A MANDRÁGORA – OU, O DIABO QUE O CARREGUE!!!!!
As quatro horas do dia 03 de maio de 1469, nasceu Niccolò Machiavelli, ou o bom e velho Nicolau Maquiavel. Por conta de ter ocupado um alto cargo numa chancelaria do governo de Piero Soderini na República de Florença - tratava de vários assuntos, com ênfase em relações diplomáticas - gostava de ser chamado de “secretário florentino” . O problema é que o trampo não durou muito. Assim como este governo. Em 1512 ocorreu a boa e velha quebra de pau com direito a divertidos enforcamentos.
O fato é que Nicolau se fodeu. Os inimigos o afastaram do cargo e o processaram. Como teve a sorte de não ser banido e nem era anti-Medici (como o governo ao qual pertencera). tentou de todo jeito trabalhar para aquilo que ele julgou ser seu destino: um governo estável e forte. Teve a visão e a coragem de ver o mundo como ele é, sem as falsas ilusões que levavam seus contemporâneos a desgraça.
O fato é que, com exceção de uma obra escrita em 1504, todas as outras 13 obras de Maquiavel foram escritas após esta demissão.
Ou seja, o velho secretário passou o resto da vida amargurado e puto, dedicando todos os seus livros a pessoas ligadas aos Médici ou ao novo governo.

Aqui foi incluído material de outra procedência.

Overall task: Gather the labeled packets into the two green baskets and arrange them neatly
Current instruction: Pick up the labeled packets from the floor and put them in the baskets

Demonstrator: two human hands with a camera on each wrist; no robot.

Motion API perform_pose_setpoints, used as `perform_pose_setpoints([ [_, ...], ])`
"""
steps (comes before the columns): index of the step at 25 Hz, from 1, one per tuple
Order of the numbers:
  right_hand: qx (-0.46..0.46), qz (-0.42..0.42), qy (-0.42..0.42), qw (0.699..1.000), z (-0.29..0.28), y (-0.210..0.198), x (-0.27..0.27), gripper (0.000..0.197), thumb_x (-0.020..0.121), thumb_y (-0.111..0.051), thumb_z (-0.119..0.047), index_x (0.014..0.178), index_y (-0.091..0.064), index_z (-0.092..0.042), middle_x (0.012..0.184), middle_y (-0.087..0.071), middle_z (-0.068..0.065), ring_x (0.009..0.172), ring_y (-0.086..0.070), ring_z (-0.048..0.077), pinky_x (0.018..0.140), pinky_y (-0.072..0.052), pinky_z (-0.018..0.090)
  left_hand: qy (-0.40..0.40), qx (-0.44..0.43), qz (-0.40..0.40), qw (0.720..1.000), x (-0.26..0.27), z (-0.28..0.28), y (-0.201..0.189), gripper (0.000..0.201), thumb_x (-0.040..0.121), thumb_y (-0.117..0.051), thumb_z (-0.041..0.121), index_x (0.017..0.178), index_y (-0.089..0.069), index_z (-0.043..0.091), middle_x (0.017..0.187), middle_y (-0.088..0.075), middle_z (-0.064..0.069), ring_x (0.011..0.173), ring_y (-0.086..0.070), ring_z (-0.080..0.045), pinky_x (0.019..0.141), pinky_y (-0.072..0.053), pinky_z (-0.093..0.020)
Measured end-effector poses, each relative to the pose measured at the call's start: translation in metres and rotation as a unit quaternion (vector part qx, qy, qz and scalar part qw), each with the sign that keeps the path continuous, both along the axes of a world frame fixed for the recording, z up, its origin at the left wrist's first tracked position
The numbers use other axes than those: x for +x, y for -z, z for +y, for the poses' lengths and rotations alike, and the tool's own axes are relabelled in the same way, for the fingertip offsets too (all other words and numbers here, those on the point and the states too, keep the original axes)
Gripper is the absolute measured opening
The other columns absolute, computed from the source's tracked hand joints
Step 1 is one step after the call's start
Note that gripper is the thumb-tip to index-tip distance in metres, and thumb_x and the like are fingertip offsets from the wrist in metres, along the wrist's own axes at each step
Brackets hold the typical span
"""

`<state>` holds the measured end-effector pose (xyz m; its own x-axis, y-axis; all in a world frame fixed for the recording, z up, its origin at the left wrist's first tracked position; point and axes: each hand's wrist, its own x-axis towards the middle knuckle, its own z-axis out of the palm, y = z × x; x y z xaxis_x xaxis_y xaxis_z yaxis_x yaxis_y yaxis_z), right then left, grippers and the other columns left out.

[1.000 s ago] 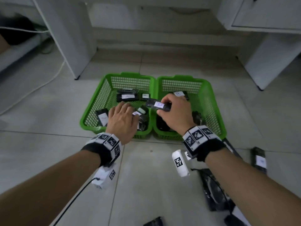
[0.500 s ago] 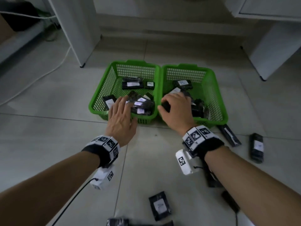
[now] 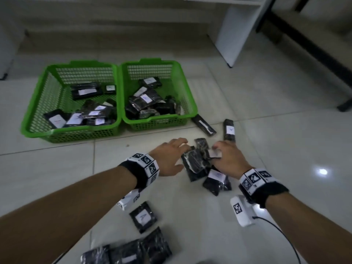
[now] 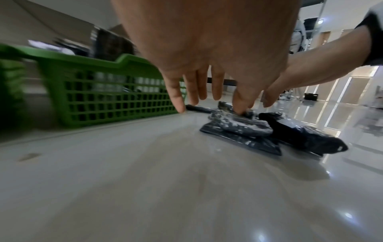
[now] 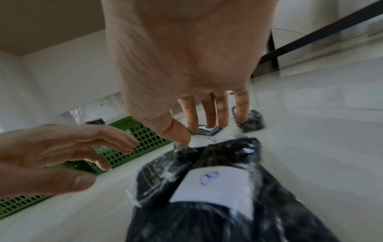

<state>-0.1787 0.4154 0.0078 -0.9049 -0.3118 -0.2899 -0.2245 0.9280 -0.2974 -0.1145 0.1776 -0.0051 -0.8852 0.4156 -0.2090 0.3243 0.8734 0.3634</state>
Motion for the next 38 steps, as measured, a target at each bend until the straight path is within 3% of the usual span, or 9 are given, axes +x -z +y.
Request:
perform_pose_setpoints([
  [4, -0.008, -0.036, 0.007, 0.999, 0.02, 0.01, 0.006, 0.05, 0.085, -0.062, -0.028, 0.135, -0.055, -0.025, 0.139, -0.052, 0.004, 0.125, -0.047, 0.031, 0.105, -0.044, 0.047, 0.096, -0.049, 0.027, 0.994, 0.0, 0.032, 0.02, 0.083, 0.085, -0.065, 0.038, 0.154, -0.019, 0.036, 0.165, -0.009, 0.0, 0.15, -0.013, -0.022, 0.111, -0.031, -0.044],
  [9, -0.02, -0.011, 0.0, 1.0, 0.016, 0.013, 0.001, 0.049, 0.086, -0.063, -0.017, 0.134, -0.055, -0.024, 0.135, -0.058, 0.002, 0.126, -0.047, 0.026, 0.106, -0.039, 0.043, 0.07, -0.08, 0.107, 0.989, -0.003, 0.04, 0.033, 0.074, 0.078, -0.072, 0.049, 0.142, -0.04, 0.031, 0.142, -0.039, -0.002, 0.127, -0.04, -0.025, 0.101, -0.042, -0.041],
  [14, 0.001, 0.031, -0.02, 0.999, 0.008, 0.02, -0.01, 0.037, 0.086, -0.071, -0.02, 0.122, -0.062, -0.024, 0.118, -0.059, -0.005, 0.117, -0.044, 0.021, 0.092, -0.03, 0.035, 0.031, -0.024, 0.088, 0.995, -0.006, 0.021, 0.034, 0.057, 0.089, -0.062, 0.047, 0.139, -0.044, 0.029, 0.131, -0.045, 0.002, 0.114, -0.047, -0.019, 0.096, -0.046, -0.037],
  [18, -0.137, 0.041, 0.003, 0.99, 0.008, 0.026, -0.009, 0.031, 0.085, -0.075, -0.012, 0.111, -0.06, -0.018, 0.107, -0.055, -0.005, 0.102, -0.055, 0.019, 0.083, -0.035, 0.026, -0.088, 0.112, 0.067, 0.988, -0.001, 0.005, 0.031, 0.032, 0.101, -0.041, 0.043, 0.112, -0.058, 0.018, 0.106, -0.06, -0.002, 0.092, -0.059, -0.024, 0.081, -0.049, -0.039],
  [21, -0.211, 0.062, 0.028, 0.975, -0.001, 0.022, -0.007, 0.032, 0.091, -0.069, -0.013, 0.12, -0.056, -0.016, 0.107, -0.066, -0.002, 0.09, -0.061, 0.017, 0.076, -0.042, 0.027, -0.264, 0.264, 0.038, 0.927, -0.003, -0.014, 0.033, 0.022, 0.104, -0.041, 0.031, 0.102, -0.054, 0.014, 0.086, -0.065, -0.005, 0.073, -0.063, -0.026, 0.07, -0.052, -0.043],
  [25, -0.292, 0.084, 0.049, 0.951, -0.033, 0.006, -0.008, 0.038, 0.081, -0.066, -0.006, 0.116, -0.059, -0.018, 0.1, -0.068, -0.004, 0.086, -0.063, 0.014, 0.076, -0.051, 0.03, -0.317, 0.433, 0.019, 0.843, 0.003, -0.039, 0.024, 0.023, 0.098, -0.045, 0.011, 0.119, -0.054, 0.015, 0.087, -0.07, -0.01, 0.077, -0.066, -0.03, 0.068, -0.054, -0.045],
  [30, -0.341, 0.147, -0.021, 0.928, -0.096, -0.008, -0.008, 0.037, 0.078, -0.066, -0.003, 0.114, -0.062, -0.009, 0.104, -0.054, 0.0, 0.083, -0.048, 0.005, 0.075, -0.038, 0.009, -0.348, 0.478, 0.106, 0.799, 0.021, -0.084, -0.002, 0.045, 0.09, -0.047, 0.015, 0.131, -0.045, 0.035, 0.094, -0.068, -0.002, 0.077, -0.064, -0.024, 0.065, -0.048, -0.039],
  [33, -0.356, 0.173, -0.094, 0.914, -0.145, -0.019, -0.005, 0.047, 0.084, -0.068, -0.009, 0.13, -0.059, -0.004, 0.113, -0.053, 0.004, 0.093, -0.046, 0.001, 0.085, -0.034, 0.002, -0.401, 0.487, 0.179, 0.755, 0.035, -0.124, -0.017, 0.041, 0.095, -0.047, 0.013, 0.132, -0.04, 0.031, 0.11, -0.068, -0.008, 0.092, -0.068, -0.031, 0.08, -0.057, -0.053],
  [38, -0.286, 0.199, -0.19, 0.918, -0.251, -0.033, -0.003, 0.041, 0.086, -0.072, -0.031, 0.122, -0.056, -0.019, 0.103, -0.061, 0.004, 0.098, -0.056, 0.023, 0.085, -0.052, 0.04, -0.504, 0.483, 0.277, 0.66, 0.063, -0.195, -0.03, 0.034, 0.096, -0.046, 0.008, 0.126, -0.045, 0.025, 0.109, -0.068, -0.012, 0.092, -0.066, -0.037, 0.081, -0.056, -0.054],
])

E o velho e bom espírito de porco que habita minha mente conclui: quer dizer que um dos maiores pensadores do Ocidente, escreveu todas aquelas obras (dentre elas “O Príncipe”) na tentativa de puxar o saco e conseguir um emprego público? Pois é....
Vou ao ponto: A Mandrágora foi escrita em 1518, e segundo escritos do próprio secretário: porque não tenho outro lugar / para onde voltar o rosto / pois foi-lhe interposto / mostrar outra verdade no labor / sem recompensa para seu autor.
Ou seja: ele não tinha mais o que fazer. Parece um monte de gente que conheço. A diferença é que, por enquanto, elas não escreveram nada que mereça mais de um mês na lembrança.
A peça, quando lida ou mal montada, pode ser considerada chata. O fato é que foi revolucionária em termos formais. O autor se manifestava no prólogo e durante as canções da peça. Eu considero a peça uma das melhores comédias já escritas. O público Zé - Mané, fica só na dimensão da putaria (que é sensacional). Mas quem puder ir além, verá um tratado de política e o diabo. Eu chego até mesmo a sacar a geografia da cidadezinha de Florença.
Depois que alguém inventa ou descobre, tudo parece óbvio. Nicolau foi tão copiado em seus procedimentos, que nem nos lembramos dele, ou achamos que o que fez, outros já fizeram melhor. Sem ilusão: os que foram além, partiram dele. O próprio Bill Shakespeare deve alguma coisa a ele. Não precisamos pensar mais nada.